The Data Engineer’s Social Dilemma
What do you do when someone asks, “What do you do?”
Whether you love it or hate it, you’d probably recognize that look on an unsuspecting dinner party victim’s face after you tell them you’re a data engineer. Bewildered, bored, or beguiled, it’s likely they have absolutely no idea what you actually “do” for a living. To be fair, you can hardly blame them as Robert Vargus from the Center for Cognitive Brain Imaging at Carnegie Mellon explains, “most of our understanding of how the brain processes objects and concepts is based on how our five senses take in information.” Data engineering, like ghosts, can be pretty difficult to see, taste, hear, smell, or touch.
Of course that doesn’t mean it isn’t real. There are about 176,000 people with “data engineer,” in their title on LinkedIn and no doubt countless others who perform data engineering tasks under a different title.

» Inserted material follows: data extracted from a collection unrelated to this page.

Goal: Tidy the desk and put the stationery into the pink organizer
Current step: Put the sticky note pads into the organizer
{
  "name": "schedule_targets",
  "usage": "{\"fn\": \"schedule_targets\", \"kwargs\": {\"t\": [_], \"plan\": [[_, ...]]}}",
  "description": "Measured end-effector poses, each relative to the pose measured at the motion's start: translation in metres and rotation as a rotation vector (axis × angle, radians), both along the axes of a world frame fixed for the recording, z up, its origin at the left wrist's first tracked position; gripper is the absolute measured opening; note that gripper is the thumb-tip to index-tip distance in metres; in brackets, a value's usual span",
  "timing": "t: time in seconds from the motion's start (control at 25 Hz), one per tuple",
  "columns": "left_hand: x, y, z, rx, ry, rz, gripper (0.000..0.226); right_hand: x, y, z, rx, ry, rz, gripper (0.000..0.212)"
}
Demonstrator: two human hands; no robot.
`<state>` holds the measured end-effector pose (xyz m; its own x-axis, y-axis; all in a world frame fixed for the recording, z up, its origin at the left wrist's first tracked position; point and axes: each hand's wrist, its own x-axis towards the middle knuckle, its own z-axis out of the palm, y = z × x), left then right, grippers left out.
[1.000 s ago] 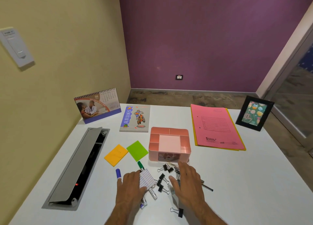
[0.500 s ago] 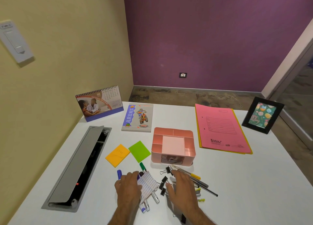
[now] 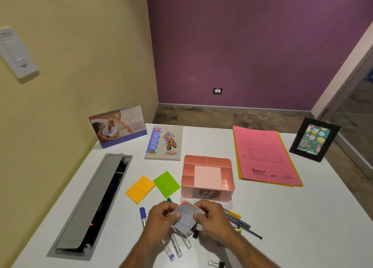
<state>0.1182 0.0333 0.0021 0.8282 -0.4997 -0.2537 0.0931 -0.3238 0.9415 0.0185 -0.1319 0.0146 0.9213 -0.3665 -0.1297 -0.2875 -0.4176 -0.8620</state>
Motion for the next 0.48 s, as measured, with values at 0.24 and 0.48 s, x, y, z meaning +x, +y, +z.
{"fn": "schedule_targets", "kwargs": {"t": [0.24,0.48], "plan": [[0.040,-0.008,-0.015,0.153,-0.297,0.063,0.002,0.021,-0.053,0.031,-0.056,-0.149,-0.224,0.019],[0.078,-0.025,-0.031,0.644,-0.515,-0.100,0.041,0.056,-0.135,0.052,-0.559,-0.171,-0.402,0.019]]}}
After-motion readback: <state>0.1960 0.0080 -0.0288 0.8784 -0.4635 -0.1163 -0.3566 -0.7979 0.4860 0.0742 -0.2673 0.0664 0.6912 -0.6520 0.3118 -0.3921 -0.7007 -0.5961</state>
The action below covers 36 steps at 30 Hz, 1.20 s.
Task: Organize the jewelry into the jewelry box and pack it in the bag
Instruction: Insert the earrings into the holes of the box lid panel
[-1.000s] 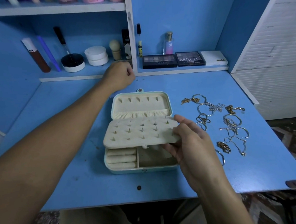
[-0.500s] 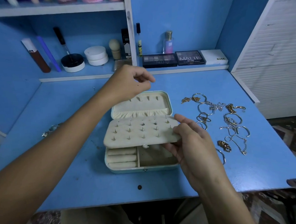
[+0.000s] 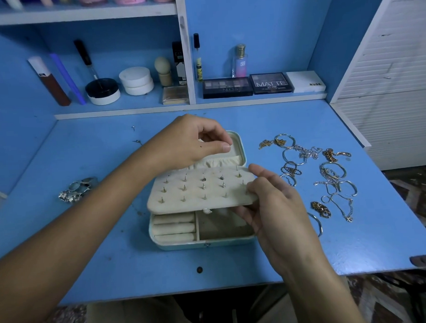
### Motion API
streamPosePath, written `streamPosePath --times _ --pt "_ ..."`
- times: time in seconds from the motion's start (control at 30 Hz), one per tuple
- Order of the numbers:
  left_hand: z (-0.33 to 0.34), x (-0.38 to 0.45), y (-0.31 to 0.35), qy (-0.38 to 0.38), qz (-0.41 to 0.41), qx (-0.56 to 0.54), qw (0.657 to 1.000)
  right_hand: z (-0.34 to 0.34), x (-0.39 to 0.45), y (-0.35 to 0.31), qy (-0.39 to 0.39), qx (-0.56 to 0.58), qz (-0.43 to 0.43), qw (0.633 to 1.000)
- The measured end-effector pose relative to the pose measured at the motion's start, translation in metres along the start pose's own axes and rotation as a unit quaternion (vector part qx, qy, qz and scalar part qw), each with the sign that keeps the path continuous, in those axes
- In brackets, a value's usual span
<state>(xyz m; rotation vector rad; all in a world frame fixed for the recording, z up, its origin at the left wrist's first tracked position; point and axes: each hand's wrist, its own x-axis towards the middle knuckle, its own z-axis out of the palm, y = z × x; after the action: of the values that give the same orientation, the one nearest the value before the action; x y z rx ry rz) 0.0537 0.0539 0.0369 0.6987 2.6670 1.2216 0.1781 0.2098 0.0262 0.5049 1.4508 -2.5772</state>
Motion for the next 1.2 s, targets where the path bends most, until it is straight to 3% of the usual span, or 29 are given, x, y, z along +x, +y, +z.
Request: streamPosePath --times 0.7,1.2 --pt "0.0028 -0.0065 0.0036 -0.076 -0.02 0.046 0.996 -0.0005 0.0019 0.0017 0.003 -0.003 0.001 1.0" --pt "0.0077 -0.0018 0.0083 -0.103 0.017 0.068 0.992 -0.0008 0.0026 0.0029 0.008 -0.002 0.005 1.0"
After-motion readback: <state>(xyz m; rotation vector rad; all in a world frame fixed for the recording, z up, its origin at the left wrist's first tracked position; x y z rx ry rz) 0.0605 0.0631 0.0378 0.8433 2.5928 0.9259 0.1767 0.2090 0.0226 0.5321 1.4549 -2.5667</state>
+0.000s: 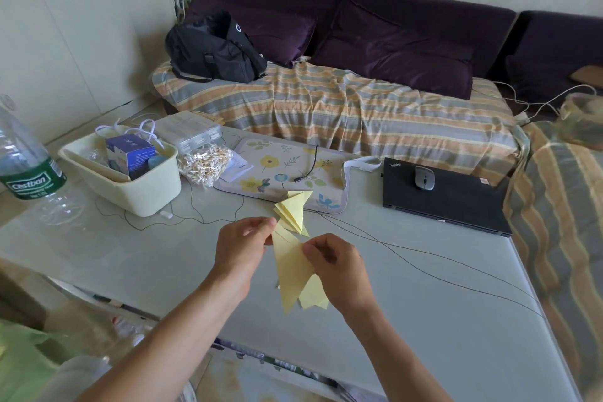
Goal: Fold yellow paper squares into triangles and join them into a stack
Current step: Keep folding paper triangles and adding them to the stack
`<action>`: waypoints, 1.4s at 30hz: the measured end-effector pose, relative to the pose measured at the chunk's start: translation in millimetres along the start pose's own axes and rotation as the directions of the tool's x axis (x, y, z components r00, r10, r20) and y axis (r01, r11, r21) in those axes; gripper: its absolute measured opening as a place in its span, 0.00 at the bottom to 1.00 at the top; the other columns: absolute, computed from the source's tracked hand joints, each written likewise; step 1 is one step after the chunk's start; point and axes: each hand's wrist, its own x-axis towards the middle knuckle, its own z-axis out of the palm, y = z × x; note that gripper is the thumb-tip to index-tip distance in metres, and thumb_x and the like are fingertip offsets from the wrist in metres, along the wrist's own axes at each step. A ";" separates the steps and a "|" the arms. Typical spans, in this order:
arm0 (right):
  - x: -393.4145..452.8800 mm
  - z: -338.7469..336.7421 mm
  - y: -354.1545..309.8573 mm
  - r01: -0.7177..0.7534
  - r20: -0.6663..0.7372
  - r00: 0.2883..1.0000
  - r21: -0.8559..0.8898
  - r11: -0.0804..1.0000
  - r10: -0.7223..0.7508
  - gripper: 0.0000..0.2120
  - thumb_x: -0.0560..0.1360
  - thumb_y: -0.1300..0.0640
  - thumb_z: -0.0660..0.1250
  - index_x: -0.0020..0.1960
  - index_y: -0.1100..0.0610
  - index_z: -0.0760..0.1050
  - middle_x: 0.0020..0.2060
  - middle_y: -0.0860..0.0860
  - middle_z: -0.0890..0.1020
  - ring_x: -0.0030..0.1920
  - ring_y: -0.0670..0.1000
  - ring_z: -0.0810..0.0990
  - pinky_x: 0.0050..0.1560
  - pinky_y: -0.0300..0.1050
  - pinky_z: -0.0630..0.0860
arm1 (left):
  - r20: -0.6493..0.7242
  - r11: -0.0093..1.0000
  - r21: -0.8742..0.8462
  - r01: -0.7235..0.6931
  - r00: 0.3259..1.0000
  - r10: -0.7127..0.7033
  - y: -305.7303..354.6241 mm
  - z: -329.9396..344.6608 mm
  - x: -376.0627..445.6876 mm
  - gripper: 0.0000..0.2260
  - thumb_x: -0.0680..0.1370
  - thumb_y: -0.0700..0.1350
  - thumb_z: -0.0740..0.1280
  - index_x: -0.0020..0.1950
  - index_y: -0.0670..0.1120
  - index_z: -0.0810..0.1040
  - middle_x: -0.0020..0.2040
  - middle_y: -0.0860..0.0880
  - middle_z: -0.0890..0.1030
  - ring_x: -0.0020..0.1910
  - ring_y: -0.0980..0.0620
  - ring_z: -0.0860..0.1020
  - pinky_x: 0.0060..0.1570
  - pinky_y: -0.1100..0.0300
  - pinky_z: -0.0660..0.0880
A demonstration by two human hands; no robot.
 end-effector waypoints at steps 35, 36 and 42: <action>-0.1 11.9 7.5 0.341 -0.097 0.922 -0.250 0.906 -0.374 0.07 0.75 0.67 0.66 0.45 0.56 0.79 0.35 0.46 0.82 0.37 0.44 0.80 0.39 0.33 0.77 | 0.218 1.000 0.022 0.002 0.976 -0.007 -19.1 7.3 0.9 0.04 0.80 0.38 0.69 0.52 0.44 0.83 0.46 0.45 0.86 0.40 0.53 0.83 0.43 0.66 0.81; -0.7 11.9 6.9 0.339 -0.092 0.925 -0.243 0.909 -0.369 0.07 0.75 0.67 0.66 0.45 0.57 0.79 0.35 0.45 0.82 0.37 0.43 0.79 0.38 0.30 0.75 | 0.217 1.000 0.024 -0.004 0.976 -0.001 -18.9 7.1 0.7 0.04 0.81 0.39 0.69 0.52 0.44 0.84 0.45 0.45 0.86 0.40 0.53 0.82 0.43 0.66 0.81; -2.4 11.9 -0.7 0.247 -0.054 0.965 -0.121 0.961 -0.255 0.06 0.79 0.56 0.69 0.45 0.56 0.80 0.35 0.44 0.83 0.39 0.43 0.81 0.39 0.29 0.72 | 0.210 0.980 0.162 -0.120 0.974 0.085 -22.5 5.7 1.9 0.05 0.80 0.43 0.70 0.46 0.50 0.84 0.38 0.52 0.83 0.38 0.53 0.78 0.42 0.58 0.75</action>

In fact, data engineering is the fastest-growing tech job in the world thanks to the exploding fields of machine learning (ML) and AI which require access to massive amounts of data. And while data scientists rightly get a lot of attention for developing the latest predictive models and neural nets, it’s the data engineers who wrangle and harness the raw data necessary to productionize AI and ML. Now that we’ve established that you are real, and you are important, how do you tell people what you actually do?
What Does a Data Engineer Do?
In a nutshell, a data engineer builds and maintains the infrastructure that ingests, routes, stores, and serves data into a usable data product. This is done by building and maintaining complex data systems across an organization. Data engineers ensure that the data is available, clean, reliable, prepared, and accessible for whatever the use cases require.
Analogies Make for Better Conversations
While the above description is generally accurate, it might not be the best way to explain what you do to a layperson. In S.I. Hayakawa’s Ladder Of Abstractions notion, he states that sophistication of thought deals in the realm of abstraction, but sophistication of good communication is achieved through supporting those abstractions with concrete details.
That’s why analogies can be so effective at communicating abstract concepts such as ‘big data,’ whether it is the “tsunami” we need to brace for or the “new oil” we need to extract. Here are some metaphors that might be helpful when describing what a data engineer does using more concrete terms:
The Coffee Analogy
As Dominic Ligot, a data analyst and developer, explains on Quora, he begins his data engineering story with coffee beans; you can’t just eat the raw beans (unless you’re a civet of course). Someone has to select, roast, and grind the beans. Then they’re brewed, recipes are created, and so on, until there is finally a delicious, consumable beverage.
In this scenario, the data engineer is the selector, roaster, grinder, and brewer
The Transportation Analogy
Data engineer, Michael David Cobb Bowen likens data engineering to transporting people. In his analogy, people are data. They need to get places. A child going to school may encounter a bus driver, a crossing guard, and a playground monitor who all make sure the kid gets from point A to point B safely and efficiently. With big data, the analogy scales up to airports, highway systems, trains, etc.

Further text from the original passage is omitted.